Activity> The stretch from the line with "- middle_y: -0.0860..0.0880" through the line with "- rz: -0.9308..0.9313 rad" in the records below: write it out exactly, and nothing else.

====== Entries shown

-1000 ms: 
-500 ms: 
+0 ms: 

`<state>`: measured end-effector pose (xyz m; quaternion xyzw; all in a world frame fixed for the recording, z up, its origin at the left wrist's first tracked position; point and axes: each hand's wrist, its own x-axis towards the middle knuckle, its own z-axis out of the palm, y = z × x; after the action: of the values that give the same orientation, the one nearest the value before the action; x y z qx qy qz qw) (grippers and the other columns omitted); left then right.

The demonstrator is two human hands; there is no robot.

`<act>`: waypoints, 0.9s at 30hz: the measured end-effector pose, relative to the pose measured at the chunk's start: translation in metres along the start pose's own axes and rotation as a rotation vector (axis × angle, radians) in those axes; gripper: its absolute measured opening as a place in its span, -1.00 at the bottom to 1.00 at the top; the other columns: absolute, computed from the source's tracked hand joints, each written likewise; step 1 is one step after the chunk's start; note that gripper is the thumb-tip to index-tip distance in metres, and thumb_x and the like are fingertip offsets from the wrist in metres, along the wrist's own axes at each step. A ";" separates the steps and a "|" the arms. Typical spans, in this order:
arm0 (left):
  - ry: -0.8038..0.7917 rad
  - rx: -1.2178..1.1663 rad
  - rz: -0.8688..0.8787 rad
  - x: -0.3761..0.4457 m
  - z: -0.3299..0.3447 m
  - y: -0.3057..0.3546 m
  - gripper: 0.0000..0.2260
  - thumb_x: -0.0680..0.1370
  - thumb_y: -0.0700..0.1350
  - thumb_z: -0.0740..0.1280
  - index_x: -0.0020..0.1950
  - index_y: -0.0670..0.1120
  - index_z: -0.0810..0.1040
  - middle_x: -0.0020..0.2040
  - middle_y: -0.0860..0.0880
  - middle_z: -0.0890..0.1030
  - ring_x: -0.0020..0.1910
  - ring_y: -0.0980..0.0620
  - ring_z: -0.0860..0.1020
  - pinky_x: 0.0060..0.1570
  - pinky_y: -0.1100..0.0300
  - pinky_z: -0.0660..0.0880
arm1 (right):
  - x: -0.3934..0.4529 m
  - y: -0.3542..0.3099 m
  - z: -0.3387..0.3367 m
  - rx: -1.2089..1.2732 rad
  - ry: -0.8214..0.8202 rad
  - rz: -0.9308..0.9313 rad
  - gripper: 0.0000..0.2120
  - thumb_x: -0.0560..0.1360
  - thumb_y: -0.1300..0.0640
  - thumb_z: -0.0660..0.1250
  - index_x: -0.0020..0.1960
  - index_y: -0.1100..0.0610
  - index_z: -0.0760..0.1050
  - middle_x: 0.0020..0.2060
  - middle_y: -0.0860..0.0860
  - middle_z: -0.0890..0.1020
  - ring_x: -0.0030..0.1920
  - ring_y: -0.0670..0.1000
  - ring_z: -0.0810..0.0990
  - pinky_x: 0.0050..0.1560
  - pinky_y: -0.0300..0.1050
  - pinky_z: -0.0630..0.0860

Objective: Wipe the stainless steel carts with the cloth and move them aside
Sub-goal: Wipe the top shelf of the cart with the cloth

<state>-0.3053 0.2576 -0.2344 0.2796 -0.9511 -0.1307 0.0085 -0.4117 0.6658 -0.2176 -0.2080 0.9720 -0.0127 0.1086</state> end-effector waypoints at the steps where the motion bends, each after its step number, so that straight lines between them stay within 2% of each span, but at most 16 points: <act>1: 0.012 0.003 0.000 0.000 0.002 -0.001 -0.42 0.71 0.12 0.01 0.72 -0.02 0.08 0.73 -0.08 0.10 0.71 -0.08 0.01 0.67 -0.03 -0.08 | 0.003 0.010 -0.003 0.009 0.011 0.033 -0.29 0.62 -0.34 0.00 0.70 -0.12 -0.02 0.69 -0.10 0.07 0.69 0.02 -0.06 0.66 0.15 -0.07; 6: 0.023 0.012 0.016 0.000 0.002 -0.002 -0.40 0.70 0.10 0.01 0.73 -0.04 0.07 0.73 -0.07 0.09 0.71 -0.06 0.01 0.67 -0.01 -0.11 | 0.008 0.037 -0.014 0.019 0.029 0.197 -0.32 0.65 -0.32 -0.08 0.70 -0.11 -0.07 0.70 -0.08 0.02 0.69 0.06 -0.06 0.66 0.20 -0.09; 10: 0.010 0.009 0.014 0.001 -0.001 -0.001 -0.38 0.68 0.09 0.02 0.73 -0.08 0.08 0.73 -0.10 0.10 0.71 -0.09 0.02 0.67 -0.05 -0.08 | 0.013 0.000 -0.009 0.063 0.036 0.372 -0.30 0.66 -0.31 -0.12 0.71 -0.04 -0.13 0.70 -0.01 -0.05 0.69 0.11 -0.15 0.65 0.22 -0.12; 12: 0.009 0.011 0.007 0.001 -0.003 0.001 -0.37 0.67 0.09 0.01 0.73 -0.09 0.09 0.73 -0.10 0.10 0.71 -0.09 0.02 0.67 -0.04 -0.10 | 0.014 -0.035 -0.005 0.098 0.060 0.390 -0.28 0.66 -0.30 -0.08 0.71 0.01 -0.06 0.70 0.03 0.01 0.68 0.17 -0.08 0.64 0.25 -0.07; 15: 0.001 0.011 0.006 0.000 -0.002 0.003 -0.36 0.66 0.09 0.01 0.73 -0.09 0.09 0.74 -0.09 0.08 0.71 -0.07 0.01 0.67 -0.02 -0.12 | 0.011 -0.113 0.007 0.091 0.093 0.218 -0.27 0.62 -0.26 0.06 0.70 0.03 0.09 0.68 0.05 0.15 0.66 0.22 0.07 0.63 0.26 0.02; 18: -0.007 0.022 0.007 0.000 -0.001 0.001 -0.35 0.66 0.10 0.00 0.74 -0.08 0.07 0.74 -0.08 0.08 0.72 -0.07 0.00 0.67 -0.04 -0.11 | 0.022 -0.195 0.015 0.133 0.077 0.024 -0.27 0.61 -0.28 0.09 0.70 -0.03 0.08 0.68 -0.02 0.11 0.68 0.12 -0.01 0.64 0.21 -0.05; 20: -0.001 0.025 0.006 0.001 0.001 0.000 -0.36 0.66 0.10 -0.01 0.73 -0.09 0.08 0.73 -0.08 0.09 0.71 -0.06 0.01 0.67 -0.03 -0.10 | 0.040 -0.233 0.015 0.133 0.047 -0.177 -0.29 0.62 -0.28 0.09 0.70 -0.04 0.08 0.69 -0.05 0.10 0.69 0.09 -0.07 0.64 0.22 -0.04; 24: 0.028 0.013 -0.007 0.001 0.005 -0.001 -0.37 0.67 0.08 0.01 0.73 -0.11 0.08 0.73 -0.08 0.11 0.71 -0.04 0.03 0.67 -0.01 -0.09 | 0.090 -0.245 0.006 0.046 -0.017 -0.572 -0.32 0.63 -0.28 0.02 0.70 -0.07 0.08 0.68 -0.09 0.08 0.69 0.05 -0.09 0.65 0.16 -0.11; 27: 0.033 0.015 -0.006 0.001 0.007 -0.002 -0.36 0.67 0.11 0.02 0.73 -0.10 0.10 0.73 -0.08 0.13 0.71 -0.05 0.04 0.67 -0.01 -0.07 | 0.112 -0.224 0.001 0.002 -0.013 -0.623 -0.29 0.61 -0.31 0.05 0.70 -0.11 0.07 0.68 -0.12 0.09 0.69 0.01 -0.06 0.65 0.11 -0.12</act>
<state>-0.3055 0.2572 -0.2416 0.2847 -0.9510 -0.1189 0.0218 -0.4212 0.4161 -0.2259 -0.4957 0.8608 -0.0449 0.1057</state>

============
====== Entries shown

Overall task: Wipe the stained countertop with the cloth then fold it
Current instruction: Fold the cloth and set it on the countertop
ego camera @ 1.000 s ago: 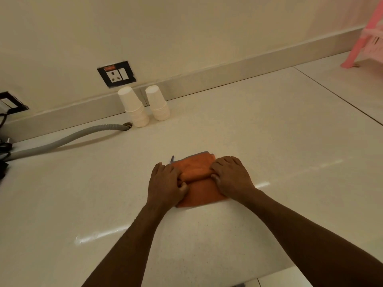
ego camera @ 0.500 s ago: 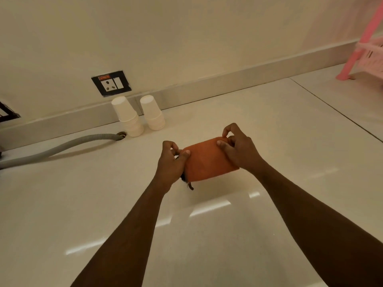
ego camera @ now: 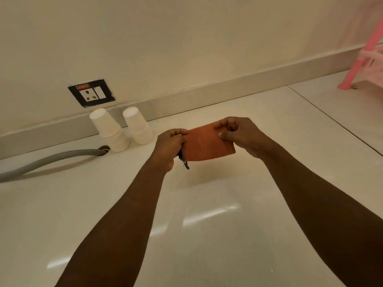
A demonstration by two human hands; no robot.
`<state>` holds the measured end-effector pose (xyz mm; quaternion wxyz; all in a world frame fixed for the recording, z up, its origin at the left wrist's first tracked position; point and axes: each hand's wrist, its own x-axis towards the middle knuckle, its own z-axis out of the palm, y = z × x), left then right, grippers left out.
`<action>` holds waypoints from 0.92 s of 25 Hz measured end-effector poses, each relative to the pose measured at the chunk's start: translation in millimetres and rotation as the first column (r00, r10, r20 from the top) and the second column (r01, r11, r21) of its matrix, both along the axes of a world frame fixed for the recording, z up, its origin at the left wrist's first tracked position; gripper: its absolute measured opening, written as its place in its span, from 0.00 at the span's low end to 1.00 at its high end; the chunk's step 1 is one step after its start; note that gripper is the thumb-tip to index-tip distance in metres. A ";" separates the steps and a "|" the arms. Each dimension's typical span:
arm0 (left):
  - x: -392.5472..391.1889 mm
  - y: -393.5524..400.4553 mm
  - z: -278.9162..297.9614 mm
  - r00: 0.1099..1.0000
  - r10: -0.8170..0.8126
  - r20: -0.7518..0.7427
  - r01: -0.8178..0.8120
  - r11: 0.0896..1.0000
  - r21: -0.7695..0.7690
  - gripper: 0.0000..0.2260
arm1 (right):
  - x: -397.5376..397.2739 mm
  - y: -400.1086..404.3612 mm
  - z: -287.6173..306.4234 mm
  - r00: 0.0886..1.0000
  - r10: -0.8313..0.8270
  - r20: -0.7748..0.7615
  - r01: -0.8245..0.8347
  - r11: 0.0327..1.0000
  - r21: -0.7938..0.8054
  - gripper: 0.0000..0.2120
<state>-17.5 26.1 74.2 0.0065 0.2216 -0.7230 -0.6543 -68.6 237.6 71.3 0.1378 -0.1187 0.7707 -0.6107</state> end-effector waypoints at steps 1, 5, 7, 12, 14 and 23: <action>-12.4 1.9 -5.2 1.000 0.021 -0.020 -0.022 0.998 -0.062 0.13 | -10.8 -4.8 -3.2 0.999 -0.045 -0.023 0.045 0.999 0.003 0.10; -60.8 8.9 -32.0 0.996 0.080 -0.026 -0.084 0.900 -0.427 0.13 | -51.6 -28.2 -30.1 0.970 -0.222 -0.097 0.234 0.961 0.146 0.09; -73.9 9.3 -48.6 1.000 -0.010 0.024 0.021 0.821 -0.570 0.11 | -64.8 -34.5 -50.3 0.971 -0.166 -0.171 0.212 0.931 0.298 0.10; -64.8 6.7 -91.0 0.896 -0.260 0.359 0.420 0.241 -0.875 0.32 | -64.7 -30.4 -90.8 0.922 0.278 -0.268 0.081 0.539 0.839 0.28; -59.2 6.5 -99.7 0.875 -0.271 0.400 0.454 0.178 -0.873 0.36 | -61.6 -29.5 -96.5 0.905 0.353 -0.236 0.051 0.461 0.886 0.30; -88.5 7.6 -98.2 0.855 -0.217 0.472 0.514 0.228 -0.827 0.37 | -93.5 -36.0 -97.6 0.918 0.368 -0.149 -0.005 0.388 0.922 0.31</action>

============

Written response>
  - middle_y: -0.0860..0.0880
  - middle_z: -0.0890..0.1030
  - ring_x: -0.0020..0.1910
  - ring_y: -0.0980..0.0620
  - ring_z: -0.0860..0.1020
  - pinky_x: 0.0060..0.1570
  - pinky_y: -0.1100..0.0300
  - pinky_z: -0.0660..0.0880
arm1 (right):
  - x: -0.3934..0.4529 m
  - y: -0.3542..0.3099 m
  - z: -0.3387..0.3367 m
  - rx: -1.2089..1.2732 rad
  - ry: -0.8214..0.8202 rad
  - rz: -0.9308..0.9313 rad

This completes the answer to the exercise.